Malkovich was older than any of these actors, so he plays Tom Ripley as older than he was in the books or earlier films. Therefore, he’s not an endearing young man but he can charm people, as seen at the Trevanny party and his interactions with Veneto locals (including Jonathon). He’s witty, occasionally fawning, generous with gifts (quality wine for the Trevanny party, a harpsichord for Luisa, homegrown mushrooms as Jonathon’s belated birthday present).
Around criminal colleagues, Ripley is cold and sometimes cutting. Other times he is drily funny without mocking anyone: before killing someone on a train, he lights a cigarette, than sees a no-smoking sign. “This is a non-smoking car? How rude,” Ripley says as he grinds the cigarette under his foot.

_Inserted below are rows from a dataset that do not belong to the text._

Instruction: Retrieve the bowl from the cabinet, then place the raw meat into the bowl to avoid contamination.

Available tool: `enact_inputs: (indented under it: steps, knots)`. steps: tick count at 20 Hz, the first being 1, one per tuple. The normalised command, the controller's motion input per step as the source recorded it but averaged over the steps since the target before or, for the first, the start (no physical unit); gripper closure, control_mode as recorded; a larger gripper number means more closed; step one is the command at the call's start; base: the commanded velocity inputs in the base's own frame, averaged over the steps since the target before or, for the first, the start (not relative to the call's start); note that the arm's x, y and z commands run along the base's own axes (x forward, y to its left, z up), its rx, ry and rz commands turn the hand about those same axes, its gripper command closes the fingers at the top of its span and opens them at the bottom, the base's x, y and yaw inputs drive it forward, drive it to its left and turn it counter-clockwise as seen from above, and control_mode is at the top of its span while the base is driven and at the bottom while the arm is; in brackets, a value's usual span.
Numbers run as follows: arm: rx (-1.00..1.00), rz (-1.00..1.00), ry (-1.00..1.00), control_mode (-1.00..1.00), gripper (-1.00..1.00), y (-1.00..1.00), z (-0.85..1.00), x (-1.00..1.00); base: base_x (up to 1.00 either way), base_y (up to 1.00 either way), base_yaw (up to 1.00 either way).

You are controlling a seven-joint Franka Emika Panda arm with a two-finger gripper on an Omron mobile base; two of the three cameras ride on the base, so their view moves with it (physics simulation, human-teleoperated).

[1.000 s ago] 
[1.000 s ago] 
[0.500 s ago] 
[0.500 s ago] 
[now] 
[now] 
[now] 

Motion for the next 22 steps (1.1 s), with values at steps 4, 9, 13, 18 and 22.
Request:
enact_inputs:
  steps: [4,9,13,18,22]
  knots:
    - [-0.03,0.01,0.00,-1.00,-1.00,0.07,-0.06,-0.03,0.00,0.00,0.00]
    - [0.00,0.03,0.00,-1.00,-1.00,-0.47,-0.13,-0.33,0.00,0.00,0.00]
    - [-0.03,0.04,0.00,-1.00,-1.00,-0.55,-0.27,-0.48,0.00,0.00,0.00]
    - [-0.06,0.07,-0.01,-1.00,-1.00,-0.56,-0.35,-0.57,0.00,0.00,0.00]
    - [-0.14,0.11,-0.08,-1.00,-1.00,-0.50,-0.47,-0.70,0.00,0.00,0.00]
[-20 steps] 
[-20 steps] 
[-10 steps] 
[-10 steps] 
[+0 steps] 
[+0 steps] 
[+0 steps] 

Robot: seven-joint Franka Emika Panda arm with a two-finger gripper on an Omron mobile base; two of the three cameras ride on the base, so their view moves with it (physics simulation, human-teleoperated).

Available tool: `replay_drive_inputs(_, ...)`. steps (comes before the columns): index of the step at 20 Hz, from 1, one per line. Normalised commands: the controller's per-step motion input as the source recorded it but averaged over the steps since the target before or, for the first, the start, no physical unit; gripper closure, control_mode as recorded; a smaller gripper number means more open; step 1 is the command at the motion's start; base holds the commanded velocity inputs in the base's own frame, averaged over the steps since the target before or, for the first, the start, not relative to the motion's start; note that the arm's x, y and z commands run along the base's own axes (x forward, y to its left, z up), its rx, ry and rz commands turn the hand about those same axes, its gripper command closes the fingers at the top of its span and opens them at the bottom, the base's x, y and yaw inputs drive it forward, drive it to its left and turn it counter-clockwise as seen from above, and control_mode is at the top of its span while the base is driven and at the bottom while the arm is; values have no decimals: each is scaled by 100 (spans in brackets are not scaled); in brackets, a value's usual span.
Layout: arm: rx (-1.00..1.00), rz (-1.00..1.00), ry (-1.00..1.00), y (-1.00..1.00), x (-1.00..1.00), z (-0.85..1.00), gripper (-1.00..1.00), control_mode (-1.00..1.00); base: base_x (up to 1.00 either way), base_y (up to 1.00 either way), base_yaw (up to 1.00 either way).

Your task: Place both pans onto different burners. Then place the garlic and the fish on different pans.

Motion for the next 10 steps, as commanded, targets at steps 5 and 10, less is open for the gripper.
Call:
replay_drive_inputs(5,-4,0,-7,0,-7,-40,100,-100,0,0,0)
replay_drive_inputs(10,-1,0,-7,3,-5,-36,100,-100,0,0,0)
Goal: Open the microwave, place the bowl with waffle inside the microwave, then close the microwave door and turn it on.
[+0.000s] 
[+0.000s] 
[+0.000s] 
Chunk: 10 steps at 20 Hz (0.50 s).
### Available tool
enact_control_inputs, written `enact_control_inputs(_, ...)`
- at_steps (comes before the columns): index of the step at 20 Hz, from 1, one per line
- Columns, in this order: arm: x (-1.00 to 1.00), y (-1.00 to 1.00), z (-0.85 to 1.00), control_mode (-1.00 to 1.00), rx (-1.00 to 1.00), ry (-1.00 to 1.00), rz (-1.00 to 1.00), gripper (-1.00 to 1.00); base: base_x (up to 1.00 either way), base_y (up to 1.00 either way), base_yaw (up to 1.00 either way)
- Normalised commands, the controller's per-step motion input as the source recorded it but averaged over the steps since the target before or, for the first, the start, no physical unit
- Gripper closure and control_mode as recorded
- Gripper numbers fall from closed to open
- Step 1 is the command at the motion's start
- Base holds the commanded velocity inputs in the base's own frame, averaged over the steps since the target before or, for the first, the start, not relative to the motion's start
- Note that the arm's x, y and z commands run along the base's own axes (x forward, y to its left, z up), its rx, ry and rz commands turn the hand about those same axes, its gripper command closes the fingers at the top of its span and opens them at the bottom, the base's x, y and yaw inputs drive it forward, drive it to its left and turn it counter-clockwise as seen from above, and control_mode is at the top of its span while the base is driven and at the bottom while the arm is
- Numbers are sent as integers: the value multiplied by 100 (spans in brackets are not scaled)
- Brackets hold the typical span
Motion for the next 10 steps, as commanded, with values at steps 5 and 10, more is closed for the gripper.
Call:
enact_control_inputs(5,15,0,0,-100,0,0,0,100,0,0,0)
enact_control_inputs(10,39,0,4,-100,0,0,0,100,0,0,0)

In other words, Malkovich’s Ripley is colder than previous Ripleys, but their charm was a young man’s game. If Highsmith wrote Ripley as a middle-aged man, this is easily what he could be: cold wit replaces faux charm. Since he lacks a youth’s need to impress, this Ripley owns up to his amorality.

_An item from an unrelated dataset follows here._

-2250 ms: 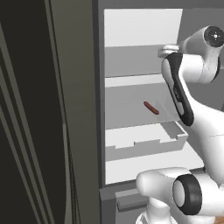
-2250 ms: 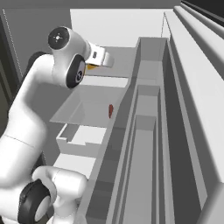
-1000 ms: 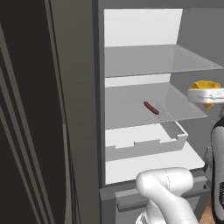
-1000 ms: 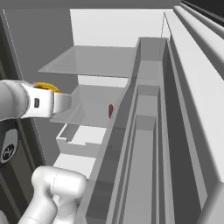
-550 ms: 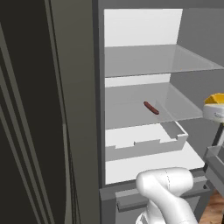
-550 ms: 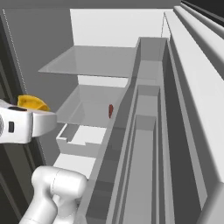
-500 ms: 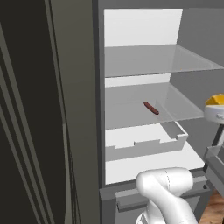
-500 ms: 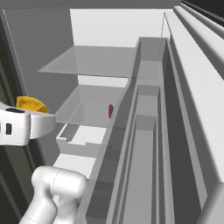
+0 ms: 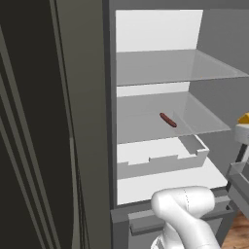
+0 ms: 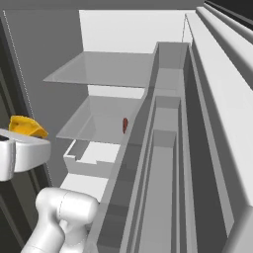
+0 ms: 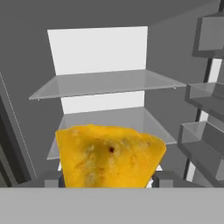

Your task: Retrieve the sausage and cheese from the fridge and place them on the cutting board on the counter.

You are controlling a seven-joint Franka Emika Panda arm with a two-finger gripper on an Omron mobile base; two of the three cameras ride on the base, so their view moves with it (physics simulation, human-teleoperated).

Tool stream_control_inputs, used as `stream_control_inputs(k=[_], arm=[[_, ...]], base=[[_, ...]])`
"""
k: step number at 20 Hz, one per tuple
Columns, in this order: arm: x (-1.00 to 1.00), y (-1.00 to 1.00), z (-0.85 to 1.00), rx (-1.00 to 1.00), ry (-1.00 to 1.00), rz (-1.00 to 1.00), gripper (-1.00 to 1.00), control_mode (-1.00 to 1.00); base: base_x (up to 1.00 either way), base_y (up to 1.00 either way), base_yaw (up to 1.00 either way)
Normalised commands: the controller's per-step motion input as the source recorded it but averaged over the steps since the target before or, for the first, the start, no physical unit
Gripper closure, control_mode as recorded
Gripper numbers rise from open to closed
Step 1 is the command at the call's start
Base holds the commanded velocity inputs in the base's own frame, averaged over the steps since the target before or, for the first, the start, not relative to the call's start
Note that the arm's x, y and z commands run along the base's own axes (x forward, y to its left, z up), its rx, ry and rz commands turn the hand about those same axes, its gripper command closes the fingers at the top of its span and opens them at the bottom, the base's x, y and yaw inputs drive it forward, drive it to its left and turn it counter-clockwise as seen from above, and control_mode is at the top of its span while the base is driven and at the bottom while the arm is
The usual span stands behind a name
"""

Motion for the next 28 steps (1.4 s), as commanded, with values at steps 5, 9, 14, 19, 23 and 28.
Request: stream_control_inputs(k=[5,9,14,19,23,28], arm=[[0.0,0.0,0.0,0.0,0.0,0.0,1.0,1.0],[0.0,0.0,0.0,0.0,0.0,0.0,1.0,1.0],[0.0,0.0,0.0,0.0,0.0,0.0,1.0,1.0],[0.0,0.0,0.0,0.0,0.0,0.0,1.0,1.0],[0.0,0.0,0.0,0.0,0.0,0.0,1.0,1.0],[0.0,0.0,0.0,0.0,0.0,0.0,1.0,1.0]], base=[[-0.01,0.0,0.0],[-0.19,0.1,0.0],[-0.72,0.09,0.0],[-0.98,0.0,0.0],[-0.9,0.0,0.0],[-0.98,0.0,0.0]])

“I lack your conscience,” Ripley says to Jonathon, “and when I was young that troubled me. It no longer does.”
That also means that Malkovich’s Ripley can’t help but be similar to Hannibal Lecter – the two characters have always had common territory anyway. Lecter tries to live on the best food, music, etc., and disparages people he finds tasteless. Tom takes a similar snobbish attitude in The Talented Mr. Ripley, disparaging a friend’s lodgings: “that grimy single room… those slithering stacks of Vogue and Harper’s Bazaar and those big chi-chi smoke glass bowls all over the place” (13). Leigh Singer observes that in Anthony Minghella’s film, Tom kills Freddie Miles because Freddie knows too much… and because he insults Tom’s décor.

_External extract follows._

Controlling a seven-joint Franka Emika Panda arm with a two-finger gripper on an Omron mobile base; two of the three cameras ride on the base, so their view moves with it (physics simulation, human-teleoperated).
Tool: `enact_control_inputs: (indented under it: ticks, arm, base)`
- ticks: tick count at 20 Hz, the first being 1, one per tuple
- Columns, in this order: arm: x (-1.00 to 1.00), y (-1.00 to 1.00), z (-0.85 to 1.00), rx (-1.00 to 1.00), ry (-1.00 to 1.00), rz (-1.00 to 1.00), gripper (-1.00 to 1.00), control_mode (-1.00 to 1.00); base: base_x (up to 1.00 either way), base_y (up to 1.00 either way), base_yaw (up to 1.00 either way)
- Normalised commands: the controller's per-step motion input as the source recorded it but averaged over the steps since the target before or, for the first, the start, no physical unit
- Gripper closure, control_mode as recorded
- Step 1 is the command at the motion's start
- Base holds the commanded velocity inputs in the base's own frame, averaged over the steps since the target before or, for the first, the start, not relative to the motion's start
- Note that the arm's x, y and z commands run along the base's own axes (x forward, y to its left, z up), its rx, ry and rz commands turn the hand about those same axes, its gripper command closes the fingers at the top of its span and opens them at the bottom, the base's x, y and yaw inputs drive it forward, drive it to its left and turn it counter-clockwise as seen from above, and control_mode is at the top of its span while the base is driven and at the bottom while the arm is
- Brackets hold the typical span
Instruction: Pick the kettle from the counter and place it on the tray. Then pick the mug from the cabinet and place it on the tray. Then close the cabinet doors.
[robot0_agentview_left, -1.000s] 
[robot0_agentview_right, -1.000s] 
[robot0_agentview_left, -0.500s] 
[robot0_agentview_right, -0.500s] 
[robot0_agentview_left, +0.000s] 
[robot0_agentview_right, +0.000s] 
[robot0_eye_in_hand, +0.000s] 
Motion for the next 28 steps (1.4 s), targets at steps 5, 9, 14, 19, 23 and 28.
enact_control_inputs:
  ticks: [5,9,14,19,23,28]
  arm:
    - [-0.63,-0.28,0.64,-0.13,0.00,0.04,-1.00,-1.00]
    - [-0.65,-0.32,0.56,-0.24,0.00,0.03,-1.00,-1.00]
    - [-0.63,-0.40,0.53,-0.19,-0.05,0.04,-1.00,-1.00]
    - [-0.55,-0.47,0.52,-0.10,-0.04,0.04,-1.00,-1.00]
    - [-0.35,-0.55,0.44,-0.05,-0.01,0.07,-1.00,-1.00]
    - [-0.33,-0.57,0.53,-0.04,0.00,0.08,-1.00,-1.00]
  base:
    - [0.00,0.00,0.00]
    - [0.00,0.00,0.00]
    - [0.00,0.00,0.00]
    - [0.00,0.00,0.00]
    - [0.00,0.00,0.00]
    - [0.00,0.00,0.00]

Grey Gowrie’s description of Tom’s life sounds like one Dr. Lecter would enjoy:
There is gardening, teaching yourself French and German, listening to music, buying works of art, playing the harpsichord, painting a bit, enjoying good food and sensational wine (Montrachet is served several times and one murder weapon is a bottle of Château Margaux) and reading enough to acquire a Jamesian veneer of the free-spirited American swimming in Europe’s ancient cultured waters.Page xiv in The Talented Mr. Ripley/Ripley Under Ground/Ripley’s Game (Everyman’s Library)
Ripley and Lecter also both seem to playact their snobbishness. Tom Ripley was a penniless Boston orphan before gaining Dickie Greenleaf’s money, anything but “to the manor born.” Some reviewers have suggested that Lecter protests too much to be a real connoisseur, hence Hannibal Rising doesn’t work (it made Lecter a real aristocrat). If we take René Clément’s idea in the film Purple Noon that Ripley stealing identities is symbolic “anthropophagy” (people eating people), the Lecter-Ripley connection becomes stronger.
The idea that Tom has acquired culture and uses it as a crutch is central to the film Ripley’s Game. He expresses distaste for Reeves’ rough manners, but his own manners could be acquired. The fact Ripley gets angry when Jonathon says he has no taste suggest the comment touches a truth he doesn’t want to admit.
Various scenes of Ripley admiring art – playing the harpsichord, touching the Michelangelo-esque paintings on his walls – present an irony. He loves art, but can’t relate to the passionate human relationships that feed great art. Jennie Kermode suggests these visuals show Ripley “has substituted beauty for emotion.”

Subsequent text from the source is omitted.